Figures from OpenSAFELY, a database run by the London school and Oxford University, showed that vaccine take-up by early February among Bangladeshi and Pakistani communities stood at just 59 per cent.

Among people of African heritage, it was under 49 per cent, although later data suggest the gap has narrowed slightly.

Britain’s largest black African population is from Nigeria, where anger remains over the deaths of 11 children in 1996 after they were administered an experimental meningitis vaccine by Pfizer.

“We have to be honest and admit that there have been reasons why there has been mistrust between the black community and healthcare systems,” medical professor Toyin Falusi Nwafor told the Nigerian faithful of north London’s Jesus House church, in a YouTube webinar.

The US-based doctor highlighted the notorious Tuskegee experiment, when government scientists monitored African-American men with syphilis for 40 years without giving them treatment.
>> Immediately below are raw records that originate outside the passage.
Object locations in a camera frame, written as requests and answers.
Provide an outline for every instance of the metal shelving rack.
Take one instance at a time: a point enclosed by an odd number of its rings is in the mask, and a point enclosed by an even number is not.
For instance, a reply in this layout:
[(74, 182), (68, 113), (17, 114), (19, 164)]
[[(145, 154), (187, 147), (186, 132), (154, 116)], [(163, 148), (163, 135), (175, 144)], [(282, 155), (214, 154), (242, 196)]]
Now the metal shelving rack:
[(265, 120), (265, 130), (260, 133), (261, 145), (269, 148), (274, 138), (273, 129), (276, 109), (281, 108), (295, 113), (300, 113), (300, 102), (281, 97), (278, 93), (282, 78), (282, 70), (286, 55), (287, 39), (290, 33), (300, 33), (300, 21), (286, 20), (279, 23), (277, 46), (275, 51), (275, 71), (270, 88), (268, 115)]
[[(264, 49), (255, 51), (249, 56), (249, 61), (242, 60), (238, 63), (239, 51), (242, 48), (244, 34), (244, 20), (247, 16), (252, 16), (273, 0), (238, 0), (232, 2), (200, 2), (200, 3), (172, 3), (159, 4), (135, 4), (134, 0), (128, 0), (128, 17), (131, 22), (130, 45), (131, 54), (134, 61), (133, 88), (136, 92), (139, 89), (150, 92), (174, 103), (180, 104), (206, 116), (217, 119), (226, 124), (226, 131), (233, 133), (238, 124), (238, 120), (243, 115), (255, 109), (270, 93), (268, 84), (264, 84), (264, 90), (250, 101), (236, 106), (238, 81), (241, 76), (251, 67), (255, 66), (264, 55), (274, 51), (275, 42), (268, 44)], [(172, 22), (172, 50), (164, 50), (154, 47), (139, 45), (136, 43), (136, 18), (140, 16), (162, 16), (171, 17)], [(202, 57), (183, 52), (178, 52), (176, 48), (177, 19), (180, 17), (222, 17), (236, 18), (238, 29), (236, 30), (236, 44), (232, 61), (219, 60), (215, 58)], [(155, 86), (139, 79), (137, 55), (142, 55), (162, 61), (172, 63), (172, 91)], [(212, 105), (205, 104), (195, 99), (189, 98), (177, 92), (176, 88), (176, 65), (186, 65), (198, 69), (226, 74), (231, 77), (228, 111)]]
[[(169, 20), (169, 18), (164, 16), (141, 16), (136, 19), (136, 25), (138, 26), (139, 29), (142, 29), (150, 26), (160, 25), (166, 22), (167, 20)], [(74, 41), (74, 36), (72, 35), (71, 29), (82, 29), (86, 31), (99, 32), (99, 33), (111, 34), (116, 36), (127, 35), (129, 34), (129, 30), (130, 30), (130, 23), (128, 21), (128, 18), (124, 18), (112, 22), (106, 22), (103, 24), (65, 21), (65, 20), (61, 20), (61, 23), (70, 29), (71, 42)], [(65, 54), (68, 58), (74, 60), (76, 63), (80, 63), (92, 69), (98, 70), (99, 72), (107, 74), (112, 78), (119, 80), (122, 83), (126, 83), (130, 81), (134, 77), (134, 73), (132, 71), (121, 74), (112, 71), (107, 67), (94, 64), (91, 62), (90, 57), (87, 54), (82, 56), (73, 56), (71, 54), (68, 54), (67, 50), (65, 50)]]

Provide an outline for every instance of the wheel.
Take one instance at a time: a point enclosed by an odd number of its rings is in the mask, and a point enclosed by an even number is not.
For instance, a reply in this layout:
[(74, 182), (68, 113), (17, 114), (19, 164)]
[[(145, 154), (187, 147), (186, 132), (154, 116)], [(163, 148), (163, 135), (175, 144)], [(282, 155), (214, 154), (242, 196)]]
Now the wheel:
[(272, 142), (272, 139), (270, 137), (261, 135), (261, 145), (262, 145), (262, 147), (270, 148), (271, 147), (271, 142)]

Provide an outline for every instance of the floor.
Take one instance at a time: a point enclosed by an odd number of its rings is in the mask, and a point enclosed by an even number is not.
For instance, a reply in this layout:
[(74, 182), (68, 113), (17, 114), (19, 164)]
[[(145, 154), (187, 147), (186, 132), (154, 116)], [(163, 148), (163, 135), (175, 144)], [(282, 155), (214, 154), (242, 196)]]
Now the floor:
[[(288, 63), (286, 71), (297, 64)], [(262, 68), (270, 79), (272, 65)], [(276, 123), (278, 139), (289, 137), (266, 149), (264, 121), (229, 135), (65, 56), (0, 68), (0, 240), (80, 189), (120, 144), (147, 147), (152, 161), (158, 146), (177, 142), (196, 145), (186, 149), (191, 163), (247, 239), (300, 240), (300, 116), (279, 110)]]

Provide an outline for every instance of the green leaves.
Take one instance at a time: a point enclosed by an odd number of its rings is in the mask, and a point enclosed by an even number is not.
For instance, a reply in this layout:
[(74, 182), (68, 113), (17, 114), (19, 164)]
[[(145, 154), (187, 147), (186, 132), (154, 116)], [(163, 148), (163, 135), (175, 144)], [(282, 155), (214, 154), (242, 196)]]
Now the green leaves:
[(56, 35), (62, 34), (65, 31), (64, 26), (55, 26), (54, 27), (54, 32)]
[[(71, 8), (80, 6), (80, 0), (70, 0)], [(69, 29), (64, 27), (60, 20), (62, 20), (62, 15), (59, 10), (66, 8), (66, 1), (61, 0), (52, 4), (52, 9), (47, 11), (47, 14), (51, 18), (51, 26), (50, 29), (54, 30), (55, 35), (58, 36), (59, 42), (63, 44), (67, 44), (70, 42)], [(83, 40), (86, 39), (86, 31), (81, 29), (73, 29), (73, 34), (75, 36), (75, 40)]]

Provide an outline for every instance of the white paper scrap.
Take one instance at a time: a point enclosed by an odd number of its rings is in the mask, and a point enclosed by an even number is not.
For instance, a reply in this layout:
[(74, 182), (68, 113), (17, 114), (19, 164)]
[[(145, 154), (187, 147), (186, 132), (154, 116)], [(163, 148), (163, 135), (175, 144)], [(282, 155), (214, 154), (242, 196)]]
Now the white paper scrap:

In Britain, as in the US, ethnic minorities are disproportionately present in lower-paid jobs and overcrowded housing, and have more pre-existing health conditions such as diabetes — factors which make them more vulnerable to Covid-19.

Black British men are nearly three times more likely to die of the virus than white men, according to the Office for National Statistics. Mortality rates among people of Bangladeshi ethnicity are twice as high.

There are persistent complaints among some minorities that their concerns are not taken seriously by white medics.

Black women are five times more likely to die in childbirth in NHS hospitals than white ones, and more than 60 per cent of black people do not believe their health is equally protected, according to a cross-party parliamentary report in November.